最近のNatureに金属疲労による亀裂が自己修復する、という論文が掲載された。金属材料に関する論文がNature誌に掲載されるのは珍しい。それだけ金属分野が成熟技術ということであろう。その中で新しい発見があったということなので、少し調べてみることにした。下はSandia National Laboratoriesのプレスリリース。米国の国立研究所であっても、ScienceでなくNatureに投稿するところが面白い。やはりNature誌のネームバリューは大きいということか。

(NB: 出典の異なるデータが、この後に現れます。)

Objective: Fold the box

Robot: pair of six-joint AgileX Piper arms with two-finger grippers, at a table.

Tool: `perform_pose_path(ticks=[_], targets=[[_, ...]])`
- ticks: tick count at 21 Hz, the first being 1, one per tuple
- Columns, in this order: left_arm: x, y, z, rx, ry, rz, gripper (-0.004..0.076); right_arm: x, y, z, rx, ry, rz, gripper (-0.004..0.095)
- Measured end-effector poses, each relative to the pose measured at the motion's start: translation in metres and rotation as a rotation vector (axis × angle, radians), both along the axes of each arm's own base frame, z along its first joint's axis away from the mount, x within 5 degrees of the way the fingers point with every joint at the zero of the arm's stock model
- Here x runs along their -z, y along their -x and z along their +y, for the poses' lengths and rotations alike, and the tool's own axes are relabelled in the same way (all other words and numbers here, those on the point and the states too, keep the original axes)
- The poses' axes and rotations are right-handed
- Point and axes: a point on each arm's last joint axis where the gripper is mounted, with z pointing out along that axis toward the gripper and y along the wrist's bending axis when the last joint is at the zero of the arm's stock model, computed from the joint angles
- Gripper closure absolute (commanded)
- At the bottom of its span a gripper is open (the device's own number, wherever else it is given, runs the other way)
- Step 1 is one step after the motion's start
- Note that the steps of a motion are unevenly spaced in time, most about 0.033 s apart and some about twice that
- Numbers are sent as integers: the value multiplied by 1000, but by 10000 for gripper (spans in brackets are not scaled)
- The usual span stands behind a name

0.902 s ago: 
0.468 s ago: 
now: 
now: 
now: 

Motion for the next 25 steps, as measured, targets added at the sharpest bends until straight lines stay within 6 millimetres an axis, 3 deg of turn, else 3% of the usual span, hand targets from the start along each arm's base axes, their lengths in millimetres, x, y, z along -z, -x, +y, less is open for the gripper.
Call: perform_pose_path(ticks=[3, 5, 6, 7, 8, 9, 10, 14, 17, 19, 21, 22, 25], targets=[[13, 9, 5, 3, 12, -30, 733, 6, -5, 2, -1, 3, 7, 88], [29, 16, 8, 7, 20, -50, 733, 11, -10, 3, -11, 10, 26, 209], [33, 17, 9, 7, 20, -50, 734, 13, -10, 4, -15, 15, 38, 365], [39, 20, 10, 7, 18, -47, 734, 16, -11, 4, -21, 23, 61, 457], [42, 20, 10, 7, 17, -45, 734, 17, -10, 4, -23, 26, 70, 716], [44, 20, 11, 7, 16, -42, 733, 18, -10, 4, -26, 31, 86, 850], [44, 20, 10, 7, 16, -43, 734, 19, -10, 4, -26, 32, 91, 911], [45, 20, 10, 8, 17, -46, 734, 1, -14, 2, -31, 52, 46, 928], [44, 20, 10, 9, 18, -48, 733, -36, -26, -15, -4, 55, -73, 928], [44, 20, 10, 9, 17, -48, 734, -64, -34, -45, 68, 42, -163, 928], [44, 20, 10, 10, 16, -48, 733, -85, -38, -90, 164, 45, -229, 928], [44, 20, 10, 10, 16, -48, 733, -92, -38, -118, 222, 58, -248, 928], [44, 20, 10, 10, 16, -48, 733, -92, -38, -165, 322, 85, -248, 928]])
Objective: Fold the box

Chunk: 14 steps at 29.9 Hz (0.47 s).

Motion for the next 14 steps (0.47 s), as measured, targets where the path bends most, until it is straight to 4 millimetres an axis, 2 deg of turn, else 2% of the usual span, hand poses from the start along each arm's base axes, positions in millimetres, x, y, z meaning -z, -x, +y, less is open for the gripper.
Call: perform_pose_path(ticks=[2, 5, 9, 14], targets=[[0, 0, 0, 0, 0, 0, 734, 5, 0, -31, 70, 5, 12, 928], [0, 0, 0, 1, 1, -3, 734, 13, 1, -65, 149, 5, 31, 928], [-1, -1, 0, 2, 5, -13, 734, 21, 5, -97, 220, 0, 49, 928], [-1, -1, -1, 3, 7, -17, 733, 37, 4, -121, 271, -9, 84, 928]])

そもそも金属疲労とは何ぞや、というところから。金属に応力を加えていくとあるところまでは耐えられるが、それ以上になると破壊に至る。しかし、実用上金属を応力限界で設計すると、計算上の応力よりも遥かに小さい応力で破壊することが多い。この原因が金属疲労という現象である。金属疲労は、破断応力よりも小さい応力が繰り返し継続的に加わることで破断が起こってしまう現象で、応力の大きさと応力の回数とで決定される。通常回数は100万回とかに設定されることが多く、100万回の応力を付与しても破断しない応力が疲労強度と呼ばれ、振動が加わる部品等はこの疲労強度で設計されることになる。鉄鋼材料であれば疲労強度は破断強度の約1/2、材料によっては1/3となってしまうため、影響は大きい。

今回の研究によると、白金のナノ粒子を引張試験したところ、発生した微細な亀裂が自己修復されたとのこと。ポイントはナノ粒子ということころで、通常の大きさの試験片では起こらない現象がナノ粒子で発現したということのようだ。金属は10μm程度の結晶という粒子で構成され、結晶と結晶の界面を結晶粒界と呼ぶ。通常サイズの試験片ではこの結晶粒界を微細な亀裂が伝播していくことが多いが、今回のナノ粒子ではこの粒界が亀裂の修復に貢献しているようで、なかなか奥が深そうな現象が観察されている。
それではこれまでこのような技術はなかったのかという観点で調べると、早稲田大学が金属疲労を治癒する技術を開発していたので、そのリンクを下に示す。内部に微細な疲労亀裂が発生している材料に熱をうまく加えることで修復するという内容となっている。それだけ金属疲労の害は大きく、治癒することで大きな経済効果が得られることを示している。

金属の疲労現象については、表面の影響が大きいことも知られている。例えば曲げ加工のような加工を考えたときに最も応力が大きくなるのは最表面であることからも、表面の影響が大きいことは想像しやすい。通常の試験片においては、表面は疲労強度に悪影響を及ぼすことが多い。その一方で一般に試験片のサイズが小さくなるほど、相対的に表面積が大きくなる。つまり、通常の感覚からはナノ粒子では疲労強度に不利なように思えるが、今回ナノ粒子のような極めて表面の影響が大きい試験片で疲労が回復するというのも材料の奥深さを示しているように思える。いずれにせよ、このような予想外の現象を解明していくことで材料の信頼性が向上していくと思われ、今後の研究の進展に期待したい。